Jones, 70, said that he has always kept his personal money at home in coins because he doesn’t trust banks or paper money. “Paper money will burn,” he said, “but it is hard to damage coins. I don’t know how long it took me to save this amount, probably all my life.”
Jones’ family has become used to his penny-pinching ways. What surprised them was the fact that Jones was finally replacing his 1981 Chevy pickup. Back in January, Jones was nearly killed when the emergency brake gave out while the truck was idling and rolled over Jones, confining him to a hospital for months.
From the minds of babes
It looks like the must-have office accessory of 2009 may never see the light of day, thanks to German police.
Two 17-year-old would-be inventors had been working on the solution to the age-old problem of inefficient intra-office transportation. Isn’t there a way to make a trip to the copier on the way to the mail room after grabbing some coffee in the lunchroom without having to walk?
The teens’ solution was to surround a standard office chair with a metal frame and attach a lawnmower engine and bicycle brakes. Now you’re moving around the office and taking a client out for golf, all without ever having to stand up.
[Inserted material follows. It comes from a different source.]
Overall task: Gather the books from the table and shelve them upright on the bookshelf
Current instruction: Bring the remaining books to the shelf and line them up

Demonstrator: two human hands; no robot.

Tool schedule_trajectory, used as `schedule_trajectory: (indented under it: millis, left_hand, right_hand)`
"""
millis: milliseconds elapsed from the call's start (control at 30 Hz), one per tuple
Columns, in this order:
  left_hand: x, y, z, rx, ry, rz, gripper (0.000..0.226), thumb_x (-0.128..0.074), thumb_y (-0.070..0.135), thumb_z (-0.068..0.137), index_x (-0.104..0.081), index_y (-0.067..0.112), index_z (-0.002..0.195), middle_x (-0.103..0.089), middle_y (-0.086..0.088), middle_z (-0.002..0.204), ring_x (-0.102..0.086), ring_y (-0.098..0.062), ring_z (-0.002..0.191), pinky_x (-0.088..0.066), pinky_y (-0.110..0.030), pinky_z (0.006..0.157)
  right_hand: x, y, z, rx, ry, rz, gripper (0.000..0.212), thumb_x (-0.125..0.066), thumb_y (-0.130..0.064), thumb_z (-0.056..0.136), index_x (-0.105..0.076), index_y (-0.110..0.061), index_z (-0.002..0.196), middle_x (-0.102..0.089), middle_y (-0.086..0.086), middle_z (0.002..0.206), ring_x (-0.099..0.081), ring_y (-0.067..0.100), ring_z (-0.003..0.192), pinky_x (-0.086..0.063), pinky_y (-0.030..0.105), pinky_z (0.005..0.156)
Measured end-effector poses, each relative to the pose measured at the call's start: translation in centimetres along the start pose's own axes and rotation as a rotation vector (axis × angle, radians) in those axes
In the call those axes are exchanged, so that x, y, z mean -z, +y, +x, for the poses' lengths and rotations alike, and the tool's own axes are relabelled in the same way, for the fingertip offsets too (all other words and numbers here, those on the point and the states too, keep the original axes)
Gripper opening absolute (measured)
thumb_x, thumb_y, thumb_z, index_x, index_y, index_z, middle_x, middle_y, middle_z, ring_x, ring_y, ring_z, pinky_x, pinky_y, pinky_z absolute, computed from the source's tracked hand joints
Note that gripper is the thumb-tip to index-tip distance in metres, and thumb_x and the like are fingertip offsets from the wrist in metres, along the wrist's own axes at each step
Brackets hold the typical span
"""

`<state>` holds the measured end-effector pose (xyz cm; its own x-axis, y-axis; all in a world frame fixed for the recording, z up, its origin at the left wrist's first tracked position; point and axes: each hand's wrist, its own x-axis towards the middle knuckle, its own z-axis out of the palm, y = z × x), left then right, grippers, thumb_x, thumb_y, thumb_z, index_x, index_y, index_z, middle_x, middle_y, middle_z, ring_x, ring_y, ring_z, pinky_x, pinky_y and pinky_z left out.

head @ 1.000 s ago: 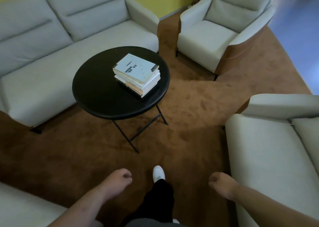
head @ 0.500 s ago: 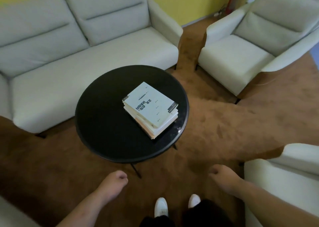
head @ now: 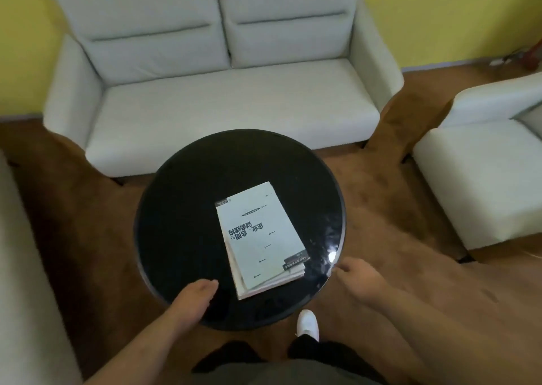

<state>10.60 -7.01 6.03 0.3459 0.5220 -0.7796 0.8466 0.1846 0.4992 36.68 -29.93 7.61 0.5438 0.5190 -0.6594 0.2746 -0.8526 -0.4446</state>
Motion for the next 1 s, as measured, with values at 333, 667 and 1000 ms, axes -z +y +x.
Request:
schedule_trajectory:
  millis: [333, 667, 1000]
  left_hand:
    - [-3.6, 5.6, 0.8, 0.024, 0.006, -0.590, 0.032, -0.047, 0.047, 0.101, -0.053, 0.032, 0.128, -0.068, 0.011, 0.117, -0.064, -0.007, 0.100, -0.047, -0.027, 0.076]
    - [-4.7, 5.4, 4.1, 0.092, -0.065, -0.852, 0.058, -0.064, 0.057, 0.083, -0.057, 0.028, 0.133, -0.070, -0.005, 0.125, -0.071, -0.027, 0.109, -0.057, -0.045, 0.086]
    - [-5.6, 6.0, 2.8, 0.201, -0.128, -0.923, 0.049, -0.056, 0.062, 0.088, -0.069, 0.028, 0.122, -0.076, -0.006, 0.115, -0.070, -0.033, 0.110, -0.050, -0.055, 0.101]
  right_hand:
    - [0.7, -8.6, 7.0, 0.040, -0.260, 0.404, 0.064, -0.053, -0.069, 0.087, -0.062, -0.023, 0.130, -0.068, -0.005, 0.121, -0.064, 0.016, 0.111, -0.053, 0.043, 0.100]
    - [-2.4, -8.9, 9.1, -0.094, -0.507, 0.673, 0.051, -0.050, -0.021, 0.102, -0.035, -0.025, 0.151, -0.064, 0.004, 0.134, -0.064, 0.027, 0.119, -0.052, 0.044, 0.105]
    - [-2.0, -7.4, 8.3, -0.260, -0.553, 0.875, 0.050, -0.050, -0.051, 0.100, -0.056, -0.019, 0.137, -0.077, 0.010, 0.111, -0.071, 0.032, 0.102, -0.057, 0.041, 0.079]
Unfortunately, police happened upon the teens testing their invention on public roads outside of Frankfurt. The chair was confiscated and the pair is being investigated on a variety of possible offenses.
Just walk away
If you don’t have enough change to buy a pickup truck, and your local police will not let you drive your office chair, it might be time to move somewhere with a higher “walkability score.”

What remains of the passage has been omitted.